And this is a public data available to any user in the universe. So, the idea behind the frequency analysis is that even though each character of the plain text got mapped to a different ciphertext character, the relationship between most frequently occurring ciphertext
character and a plain text character is preserved. That means if the attacker sees an enormously long ciphertext corresponding to the encryption of enormously long English plain text, and what the adversary can do is it can perform
or it can prepare a chart similar to the chart of average English letter frequency where it will tell him which cipher text character is occurring most frequently compared to other ciphertext character and so on.
So for instance, imagine that after preparing this chart adversary finds out that the hypertext character R occurs the maximum amount of time. So, what adversary can think in his mind to decipher text character R corresponds to the plain text character E and so on. In the same
way, the relationship between the most frequently occurring cipher text bigram and the most frequently occurring plain text bigram is preserved and so on. So, by doing the comparison adversary can easily find out the corresponding secret permutation
between the plain text character space and a cipher text character space which the sender and the receiver are operating the instance of mono alphabetic substitution cipher. So, as you can see, even without doing the brute force attack, adversary could easily recover
the secret permutation. And hence the mono alphabetic substitution cipher can be very easily broken in the cipher text only attack model right.
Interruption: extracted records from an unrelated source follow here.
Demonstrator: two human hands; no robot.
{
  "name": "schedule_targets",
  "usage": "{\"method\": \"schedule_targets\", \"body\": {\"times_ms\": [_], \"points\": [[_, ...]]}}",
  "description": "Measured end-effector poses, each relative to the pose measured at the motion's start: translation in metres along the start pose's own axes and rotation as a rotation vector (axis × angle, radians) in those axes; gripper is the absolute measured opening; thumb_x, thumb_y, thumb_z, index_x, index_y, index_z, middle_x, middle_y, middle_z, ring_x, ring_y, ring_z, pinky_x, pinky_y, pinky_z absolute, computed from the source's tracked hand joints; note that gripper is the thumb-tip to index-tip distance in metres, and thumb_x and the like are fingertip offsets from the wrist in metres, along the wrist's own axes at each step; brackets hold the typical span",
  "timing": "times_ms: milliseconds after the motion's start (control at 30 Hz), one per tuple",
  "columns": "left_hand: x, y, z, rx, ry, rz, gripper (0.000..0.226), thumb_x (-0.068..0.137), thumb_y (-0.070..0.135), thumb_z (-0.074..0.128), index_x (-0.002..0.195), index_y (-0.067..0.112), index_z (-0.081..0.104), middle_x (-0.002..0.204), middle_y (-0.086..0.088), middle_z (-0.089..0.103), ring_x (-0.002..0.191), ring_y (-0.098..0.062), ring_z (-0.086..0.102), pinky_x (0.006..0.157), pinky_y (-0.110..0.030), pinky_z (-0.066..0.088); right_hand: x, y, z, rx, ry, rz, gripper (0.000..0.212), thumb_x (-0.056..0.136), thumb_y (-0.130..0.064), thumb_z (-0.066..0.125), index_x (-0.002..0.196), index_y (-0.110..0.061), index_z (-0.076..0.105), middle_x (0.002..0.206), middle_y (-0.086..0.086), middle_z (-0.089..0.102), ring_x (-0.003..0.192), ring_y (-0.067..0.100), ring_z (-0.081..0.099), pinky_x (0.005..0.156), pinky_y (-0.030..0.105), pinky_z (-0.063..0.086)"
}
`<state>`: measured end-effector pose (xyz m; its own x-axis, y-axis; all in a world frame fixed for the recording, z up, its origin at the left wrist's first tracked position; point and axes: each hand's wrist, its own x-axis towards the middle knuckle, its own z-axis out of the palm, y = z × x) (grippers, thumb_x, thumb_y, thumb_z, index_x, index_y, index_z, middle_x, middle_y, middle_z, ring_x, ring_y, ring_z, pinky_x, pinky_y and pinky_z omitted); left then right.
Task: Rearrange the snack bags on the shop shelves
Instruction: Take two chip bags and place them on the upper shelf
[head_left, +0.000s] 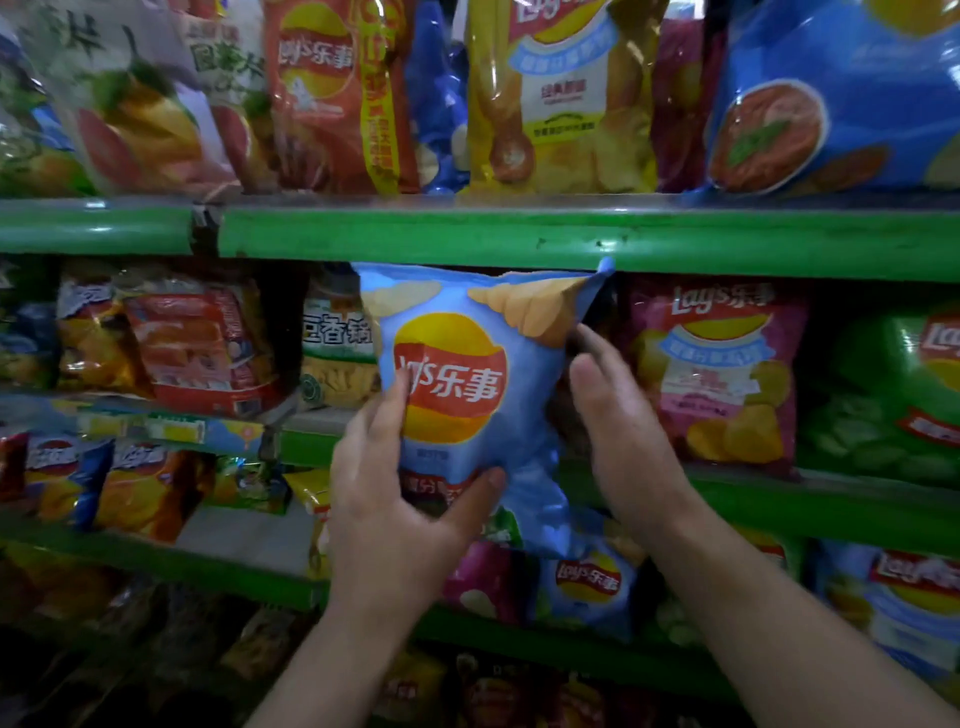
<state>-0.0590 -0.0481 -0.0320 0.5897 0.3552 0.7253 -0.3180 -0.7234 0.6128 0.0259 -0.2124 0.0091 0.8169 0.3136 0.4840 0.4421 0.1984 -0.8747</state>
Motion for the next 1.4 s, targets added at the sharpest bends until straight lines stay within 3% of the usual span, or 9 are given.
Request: {"method": "schedule_targets", "body": {"times_ms": [133,267,367,500,600,700,967,1233,1400], "points": [[-0.016,0.035,0.044,0.085,-0.168,0.107,0.099,0.068,0.081,0.056,0.149,0.053,0.008,0.146,-0.002,0.034,0.132,-0.029,0.037,0.104,-0.050,0.041,-0.034,-0.013,-0.035,-0.071,0.044,-0.039,0.074,0.068,-0.038,0.083,0.132,-0.028,0.046,0.115,-0.018,0.070,0.102,0.003,0.069,0.075,0.018,0.057],[-0.022,0.054,0.075,-0.177,-0.359,0.170,0.074,0.081,0.075,0.051,0.146,0.053,0.025,0.144,0.020,0.036,0.134,0.001,0.036,0.105,-0.022,0.039,-0.053,-0.021,-0.101,-0.110,0.310,-0.043,0.065,0.061,-0.025,0.083,0.122,-0.021,0.058,0.105,-0.010,0.075,0.093,0.007,0.072,0.070,0.019,0.058],[0.000,0.057,0.100,-0.275,-0.223,0.094,0.048,0.085,0.055,0.056,0.130,0.042,0.048,0.120,0.030,0.048,0.112,0.019,0.043,0.088,0.000,0.034,-0.079,-0.018,-0.158,-0.075,0.352,0.032,0.054,0.065,-0.021,0.083,0.115,-0.031,0.066,0.108,0.000,0.075,0.095,0.020,0.073,0.069,0.031,0.061],[0.040,0.070,0.141,-0.164,-0.254,-0.057,0.079,0.076,0.050,0.074,0.142,0.018,0.044,0.134,-0.001,0.047,0.123,-0.008,0.044,0.101,-0.018,0.032,-0.117,-0.021,-0.214,-0.100,0.437,0.116,0.069,0.054,-0.029,0.094,0.117,-0.023,0.066,0.109,0.011,0.075,0.096,0.035,0.072,0.071,0.046,0.060],[0.062,0.073,0.167,-0.138,-0.409,-0.194,0.118,0.065,0.061,0.078,0.154,0.020,0.013,0.155,-0.008,0.027,0.141,-0.023,0.030,0.102,-0.024,0.024,-0.133,-0.028,-0.237,-0.092,0.515,0.119,0.077,0.047,-0.040,0.096,0.116,-0.023,0.066,0.107,0.011,0.075,0.091,0.035,0.073,0.070,0.051,0.059],[0.074,0.067,0.184,-0.151,-0.537,-0.272,0.130,0.061,0.064,0.080,0.155,0.024,-0.002,0.154,-0.008,0.038,0.135,-0.026,0.044,0.097,-0.026,0.034,-0.138,-0.031,-0.253,-0.080,0.534,0.090,0.070,0.052,-0.031,0.094,0.115,-0.022,0.067,0.105,0.013,0.075,0.090,0.037,0.073,0.071,0.056,0.057],[0.076,0.064,0.173,-0.230,-0.455,-0.264,0.101,0.057,0.063,0.082,0.144,0.034,0.038,0.116,0.015,0.063,0.096,-0.002,0.061,0.081,-0.019,0.047,-0.126,-0.050,-0.257,-0.049,0.587,0.075,0.049,0.053,-0.021,0.085,0.098,-0.032,0.069,0.099,0.006,0.077,0.082,0.030,0.075,0.059,0.043,0.060],[0.060,0.060,0.097,-0.265,-0.306,-0.347,0.074,0.045,0.069,0.082,0.110,0.038,0.062,0.093,0.012,0.074,0.085,-0.012,0.072,0.078,-0.043,0.060,-0.112,-0.062,-0.267,-0.022,0.649,0.097,0.042,0.060,-0.019,0.082,0.096,-0.031,0.066,0.095,0.003,0.077,0.078,0.028,0.075,0.055,0.042,0.060],[0.044,0.035,0.046,-0.537,-0.481,-0.568,0.055,0.047,0.038,0.093,0.098,0.032,0.073,0.095,-0.007,0.078,0.080,-0.030,0.075,0.059,-0.040,0.060,-0.091,-0.056,-0.254,-0.009,0.572,0.060,0.055,0.058,-0.021,0.083,0.109,-0.023,0.063,0.097,0.003,0.077,0.081,0.026,0.075,0.058,0.041,0.061]]}}
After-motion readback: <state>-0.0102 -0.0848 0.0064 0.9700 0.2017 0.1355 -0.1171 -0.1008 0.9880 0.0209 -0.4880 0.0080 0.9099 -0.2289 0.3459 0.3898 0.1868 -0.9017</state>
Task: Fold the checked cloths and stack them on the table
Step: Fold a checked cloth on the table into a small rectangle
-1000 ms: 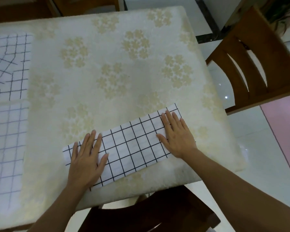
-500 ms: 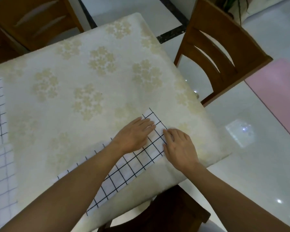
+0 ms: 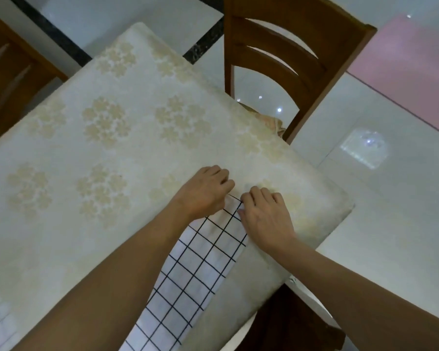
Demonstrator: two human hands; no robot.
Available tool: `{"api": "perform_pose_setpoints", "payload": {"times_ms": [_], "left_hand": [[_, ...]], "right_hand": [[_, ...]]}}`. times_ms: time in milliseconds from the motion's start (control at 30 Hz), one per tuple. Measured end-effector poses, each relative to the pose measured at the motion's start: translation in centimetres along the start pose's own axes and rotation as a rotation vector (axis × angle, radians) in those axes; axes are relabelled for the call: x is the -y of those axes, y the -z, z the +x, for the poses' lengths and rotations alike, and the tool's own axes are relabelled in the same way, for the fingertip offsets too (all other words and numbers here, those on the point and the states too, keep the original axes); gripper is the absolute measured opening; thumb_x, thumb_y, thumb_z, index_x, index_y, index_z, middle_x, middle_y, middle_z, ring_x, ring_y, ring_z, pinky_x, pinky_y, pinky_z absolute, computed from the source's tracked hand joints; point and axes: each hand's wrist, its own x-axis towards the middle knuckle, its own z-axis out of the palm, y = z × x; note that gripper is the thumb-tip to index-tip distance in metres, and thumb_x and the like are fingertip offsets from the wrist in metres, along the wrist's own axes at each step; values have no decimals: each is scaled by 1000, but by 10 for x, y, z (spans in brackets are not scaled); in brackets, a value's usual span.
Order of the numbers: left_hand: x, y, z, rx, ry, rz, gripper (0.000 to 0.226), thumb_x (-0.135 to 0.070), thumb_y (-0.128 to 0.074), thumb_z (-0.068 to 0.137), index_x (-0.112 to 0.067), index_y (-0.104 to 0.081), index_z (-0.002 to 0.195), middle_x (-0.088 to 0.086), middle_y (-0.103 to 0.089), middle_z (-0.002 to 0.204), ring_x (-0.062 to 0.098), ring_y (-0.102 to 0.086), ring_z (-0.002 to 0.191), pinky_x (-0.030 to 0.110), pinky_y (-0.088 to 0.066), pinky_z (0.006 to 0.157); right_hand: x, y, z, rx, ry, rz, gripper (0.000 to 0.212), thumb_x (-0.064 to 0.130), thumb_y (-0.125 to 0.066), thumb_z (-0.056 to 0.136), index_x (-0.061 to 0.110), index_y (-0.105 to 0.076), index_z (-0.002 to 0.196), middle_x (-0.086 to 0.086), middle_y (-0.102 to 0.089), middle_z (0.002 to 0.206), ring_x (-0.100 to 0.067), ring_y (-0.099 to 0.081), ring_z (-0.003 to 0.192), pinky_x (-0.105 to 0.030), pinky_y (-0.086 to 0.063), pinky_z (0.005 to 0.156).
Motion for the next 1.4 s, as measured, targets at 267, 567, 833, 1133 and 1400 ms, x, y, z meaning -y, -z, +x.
{"api": "perform_pose_setpoints", "payload": {"times_ms": [267,567,833,1133,1400], "left_hand": [[7,9,3,28,-56,-48,15,-11,-65,71,-10,-55,83,7,-53,82,26,-51,74,39,-48,76],[13,17,19,33,-66,-50,26,-21,-64,83,-14,-68,108,3,-65,98,25,-60,85,42,-52,86],[4,36,23,-66,37,-84,42,8,-82,67,-6,-74,106,10,-74,105,32,-70,86,41,-57,79],[-26,77,-86,-208,194,-67,66,23,-75,64,-4,-68,123,11,-69,125,30,-67,113,45,-49,102],[-68,54,-215,-262,341,-104,86,31,-68,59,-8,-60,136,7,-60,139,26,-57,127,43,-45,108]], "right_hand": [[9,0,13,80,-109,147,29,37,-69,81,11,-60,91,-6,-55,88,-26,-52,78,-37,-40,64],[-15,9,37,90,-48,190,26,14,-78,78,10,-62,99,-6,-58,85,-27,-56,73,-37,-43,62],[-30,56,62,237,-35,167,19,14,-71,85,17,-66,103,0,-61,64,-26,-55,50,-25,-20,44],[57,103,8,249,17,341,50,-10,-67,74,1,-63,122,-14,-69,108,-30,-68,94,-36,-58,64],[153,96,-73,67,164,272,55,2,-29,85,0,-60,131,-16,-64,131,-33,-60,124,-44,-52,101]]}}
So now let us see another interesting historical cipher which we call as poly-alphabetic substitution cipher, and which is also called as Vigenere cipher after the name of its inventor. And the idea here is to fix the potential problem that was there in context of mono alphabetic
substitution cipher. Namely, the idea here is to invoke multiple instances of shift cipher in such a way that in each instance, a plain text character is mapped to different ciphertext character.
That means it is not going to happen that wherever the plaintext character a is a it always gets mapped to a specific ciphertext character that is not going to happen, that will that means the relationship between the most frequently occurring plaintext character
and the most frequently occurring ciphertext character is going to be disturbed. And the way we achieve this is as follows. So again here the message and the plain text space and the ciphertext space is the set of all possible it is a set of strings over the set
0 to 25. And the key space is now going to be a string of length t, where t is also randomly selected by the key generation algorithm and value of t could be anything with the minimum value
of t being 1. And the value of key is going to be any string of length t over the set 0 to 25. That means your key generation algorithm is going to output a key consisting of t characters, where t is also randomly selected by the key generation algorithm.
And each character of the key is going to be one of the values in the set 0 to 25 right, that is a key generation algorithm. And the encryption algorithm happens as follows. So imagine the sender has a plain text, what sender is going to do is the following: it
is going to divide its plain text into blocks of t, t, t, it might be the case that client is not actually a multiple of t. That might be possible that the last block may not be a multiple of t.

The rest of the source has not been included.